Leave out the pictures and restate the rest of the data exactly.

--- Records for processing Enclosed Below ---

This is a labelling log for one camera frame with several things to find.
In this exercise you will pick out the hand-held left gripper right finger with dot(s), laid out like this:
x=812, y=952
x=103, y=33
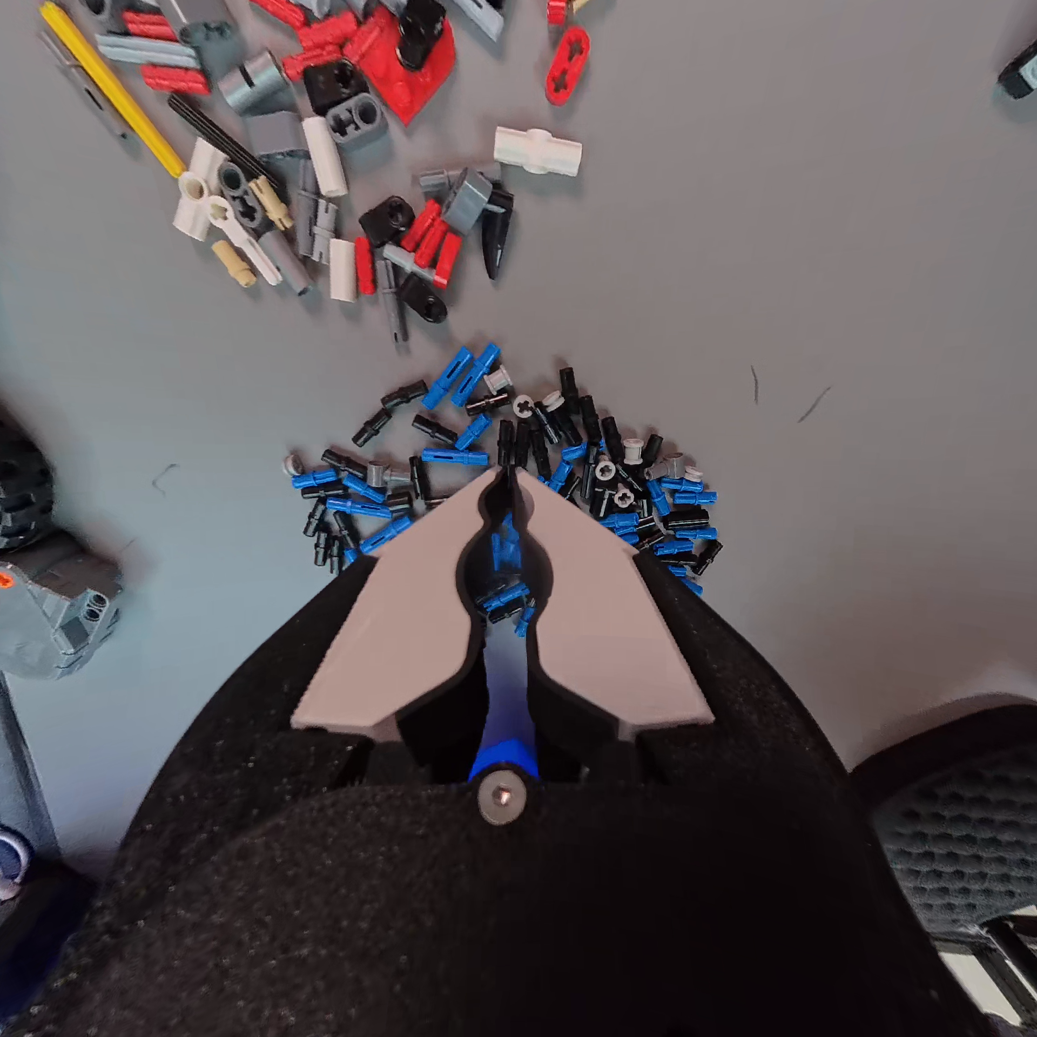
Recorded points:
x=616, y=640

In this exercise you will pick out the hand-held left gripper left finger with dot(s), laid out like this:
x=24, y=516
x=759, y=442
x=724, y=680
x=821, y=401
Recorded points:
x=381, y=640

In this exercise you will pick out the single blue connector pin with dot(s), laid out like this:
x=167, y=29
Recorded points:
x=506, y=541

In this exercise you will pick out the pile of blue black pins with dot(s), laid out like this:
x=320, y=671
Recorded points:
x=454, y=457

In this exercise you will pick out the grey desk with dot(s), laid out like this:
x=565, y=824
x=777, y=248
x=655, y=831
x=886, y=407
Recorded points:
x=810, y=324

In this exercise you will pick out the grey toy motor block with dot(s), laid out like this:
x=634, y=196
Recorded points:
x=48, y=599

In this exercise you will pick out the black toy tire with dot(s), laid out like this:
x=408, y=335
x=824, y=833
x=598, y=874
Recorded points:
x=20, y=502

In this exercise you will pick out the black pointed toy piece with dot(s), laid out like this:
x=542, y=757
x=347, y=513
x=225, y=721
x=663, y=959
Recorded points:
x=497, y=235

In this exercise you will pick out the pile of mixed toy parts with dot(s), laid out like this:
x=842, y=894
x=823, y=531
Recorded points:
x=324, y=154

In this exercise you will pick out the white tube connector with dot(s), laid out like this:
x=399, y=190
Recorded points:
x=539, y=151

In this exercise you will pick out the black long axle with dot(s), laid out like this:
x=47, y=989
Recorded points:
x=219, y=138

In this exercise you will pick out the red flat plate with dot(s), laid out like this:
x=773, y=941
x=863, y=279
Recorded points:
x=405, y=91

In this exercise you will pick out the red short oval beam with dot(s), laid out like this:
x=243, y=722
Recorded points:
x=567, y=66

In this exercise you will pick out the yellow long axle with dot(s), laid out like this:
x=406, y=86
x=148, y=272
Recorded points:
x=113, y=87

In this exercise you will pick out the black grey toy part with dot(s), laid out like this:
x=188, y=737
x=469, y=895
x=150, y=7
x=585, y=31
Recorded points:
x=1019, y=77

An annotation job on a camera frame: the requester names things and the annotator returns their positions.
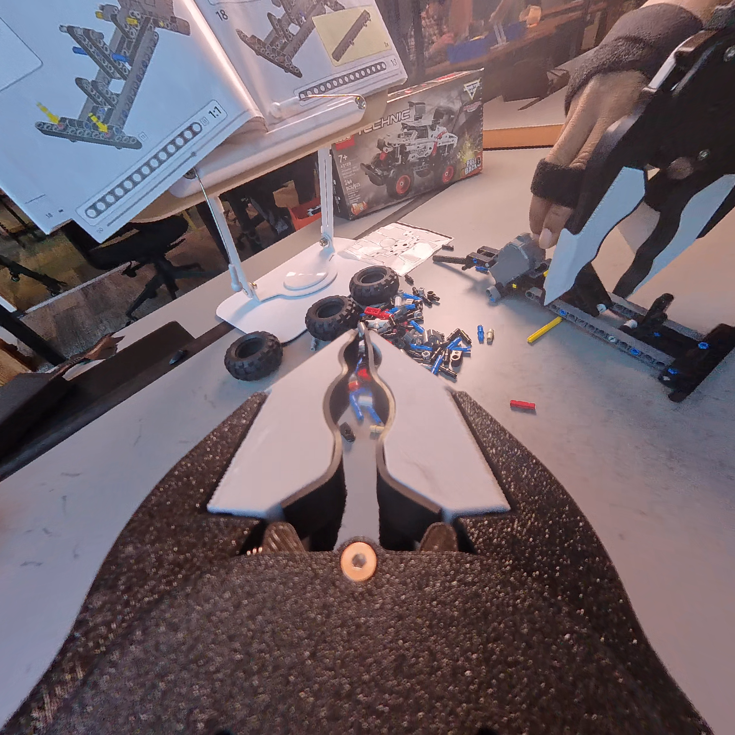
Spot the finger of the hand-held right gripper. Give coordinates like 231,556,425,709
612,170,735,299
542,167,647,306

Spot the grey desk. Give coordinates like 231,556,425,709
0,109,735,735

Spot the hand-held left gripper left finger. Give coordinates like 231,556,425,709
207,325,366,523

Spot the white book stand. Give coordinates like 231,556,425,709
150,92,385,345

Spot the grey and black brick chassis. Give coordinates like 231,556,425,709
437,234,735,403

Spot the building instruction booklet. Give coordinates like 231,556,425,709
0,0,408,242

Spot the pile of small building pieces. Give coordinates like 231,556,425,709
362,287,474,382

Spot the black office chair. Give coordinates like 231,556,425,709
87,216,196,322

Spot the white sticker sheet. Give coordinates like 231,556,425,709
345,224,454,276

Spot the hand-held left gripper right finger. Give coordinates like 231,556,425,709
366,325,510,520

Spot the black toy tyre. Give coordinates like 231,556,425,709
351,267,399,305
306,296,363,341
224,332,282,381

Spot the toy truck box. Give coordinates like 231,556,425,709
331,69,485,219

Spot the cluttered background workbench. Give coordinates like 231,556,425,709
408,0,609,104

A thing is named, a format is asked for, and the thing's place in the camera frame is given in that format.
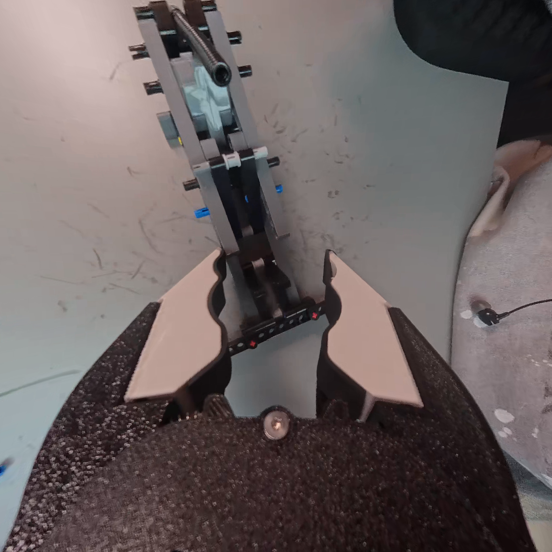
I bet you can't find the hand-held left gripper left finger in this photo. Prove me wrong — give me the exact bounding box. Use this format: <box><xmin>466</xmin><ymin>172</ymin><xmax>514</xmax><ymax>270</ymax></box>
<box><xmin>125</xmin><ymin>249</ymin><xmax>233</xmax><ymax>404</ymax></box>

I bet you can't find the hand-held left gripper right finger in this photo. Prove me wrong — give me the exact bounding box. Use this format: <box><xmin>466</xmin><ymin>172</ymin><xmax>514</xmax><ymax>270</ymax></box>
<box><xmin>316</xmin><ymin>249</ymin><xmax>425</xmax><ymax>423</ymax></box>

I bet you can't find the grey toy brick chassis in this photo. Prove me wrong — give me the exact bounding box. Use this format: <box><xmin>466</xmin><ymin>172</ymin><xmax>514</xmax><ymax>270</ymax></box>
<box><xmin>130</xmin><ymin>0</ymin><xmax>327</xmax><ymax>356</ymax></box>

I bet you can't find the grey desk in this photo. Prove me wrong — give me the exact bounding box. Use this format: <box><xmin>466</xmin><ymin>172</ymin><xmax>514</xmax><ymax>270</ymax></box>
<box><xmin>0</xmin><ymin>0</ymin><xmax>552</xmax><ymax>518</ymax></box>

--- End of Enclosed Records for processing ---

■ **Output**:
This is a labelling log for one camera frame with several things to find.
In this exercise you will pick out the hand-held left gripper right finger with dot(s), laid out like this:
x=812, y=952
x=103, y=33
Recorded points:
x=616, y=640

In this exercise you will pick out the hand-held left gripper left finger with dot(s), laid out like this:
x=24, y=516
x=759, y=442
x=724, y=680
x=821, y=401
Recorded points:
x=381, y=640

In this exercise you will pick out the single blue connector pin with dot(s), laid out like this:
x=167, y=29
Recorded points:
x=506, y=541

In this exercise you will pick out the pile of blue black pins with dot(s), laid out like this:
x=320, y=671
Recorded points:
x=454, y=457

In this exercise you will pick out the grey desk with dot(s), laid out like this:
x=565, y=824
x=777, y=248
x=655, y=831
x=886, y=407
Recorded points:
x=810, y=324

In this exercise you will pick out the grey toy motor block with dot(s), laid out like this:
x=634, y=196
Recorded points:
x=48, y=599

In this exercise you will pick out the black toy tire with dot(s), laid out like this:
x=408, y=335
x=824, y=833
x=598, y=874
Recorded points:
x=20, y=502

In this exercise you will pick out the black pointed toy piece with dot(s), laid out like this:
x=542, y=757
x=347, y=513
x=225, y=721
x=663, y=959
Recorded points:
x=497, y=235

In this exercise you will pick out the pile of mixed toy parts with dot(s), laid out like this:
x=842, y=894
x=823, y=531
Recorded points:
x=324, y=154

In this exercise you will pick out the white tube connector with dot(s), laid out like this:
x=399, y=190
Recorded points:
x=539, y=151

In this exercise you will pick out the black long axle with dot(s), laid out like this:
x=47, y=989
Recorded points:
x=219, y=138

In this exercise you will pick out the red flat plate with dot(s), laid out like this:
x=773, y=941
x=863, y=279
Recorded points:
x=405, y=91

In this exercise you will pick out the red short oval beam with dot(s), laid out like this:
x=243, y=722
Recorded points:
x=567, y=66

In this exercise you will pick out the yellow long axle with dot(s), laid out like this:
x=406, y=86
x=148, y=272
Recorded points:
x=113, y=87

In this exercise you will pick out the black grey toy part with dot(s), laid out like this:
x=188, y=737
x=469, y=895
x=150, y=7
x=585, y=31
Recorded points:
x=1019, y=77

An annotation job on a camera frame: the requester names things and the annotator returns their positions.
Spot the finger of the hand-held right gripper. Give coordinates like 231,556,425,709
612,170,735,299
542,167,647,306

Spot the grey desk. Give coordinates like 231,556,425,709
0,109,735,735

Spot the hand-held left gripper left finger. Give coordinates like 231,556,425,709
207,325,366,523

Spot the white book stand. Give coordinates like 231,556,425,709
150,92,385,345

Spot the grey and black brick chassis. Give coordinates like 231,556,425,709
437,234,735,403

Spot the building instruction booklet. Give coordinates like 231,556,425,709
0,0,408,242

Spot the pile of small building pieces. Give coordinates like 231,556,425,709
362,287,474,382

Spot the black office chair. Give coordinates like 231,556,425,709
87,216,196,322

Spot the white sticker sheet. Give coordinates like 231,556,425,709
345,224,454,276

Spot the hand-held left gripper right finger. Give coordinates like 231,556,425,709
366,325,510,520

Spot the black toy tyre. Give coordinates like 231,556,425,709
351,267,399,305
306,296,363,341
224,332,282,381

Spot the toy truck box. Give coordinates like 231,556,425,709
331,69,485,219

Spot the cluttered background workbench. Give coordinates like 231,556,425,709
408,0,609,104

A thing is named, a format is asked for, and the thing's place in the camera frame is given in that format.
I bet you can't find the hand-held left gripper left finger in this photo. Prove me wrong — give me the exact bounding box. Use this format: <box><xmin>466</xmin><ymin>172</ymin><xmax>514</xmax><ymax>270</ymax></box>
<box><xmin>125</xmin><ymin>249</ymin><xmax>233</xmax><ymax>404</ymax></box>

I bet you can't find the hand-held left gripper right finger in this photo. Prove me wrong — give me the exact bounding box. Use this format: <box><xmin>466</xmin><ymin>172</ymin><xmax>514</xmax><ymax>270</ymax></box>
<box><xmin>316</xmin><ymin>249</ymin><xmax>425</xmax><ymax>423</ymax></box>

I bet you can't find the grey toy brick chassis in this photo. Prove me wrong — give me the exact bounding box. Use this format: <box><xmin>466</xmin><ymin>172</ymin><xmax>514</xmax><ymax>270</ymax></box>
<box><xmin>130</xmin><ymin>0</ymin><xmax>327</xmax><ymax>356</ymax></box>

I bet you can't find the grey desk in this photo. Prove me wrong — give me the exact bounding box. Use this format: <box><xmin>466</xmin><ymin>172</ymin><xmax>514</xmax><ymax>270</ymax></box>
<box><xmin>0</xmin><ymin>0</ymin><xmax>552</xmax><ymax>518</ymax></box>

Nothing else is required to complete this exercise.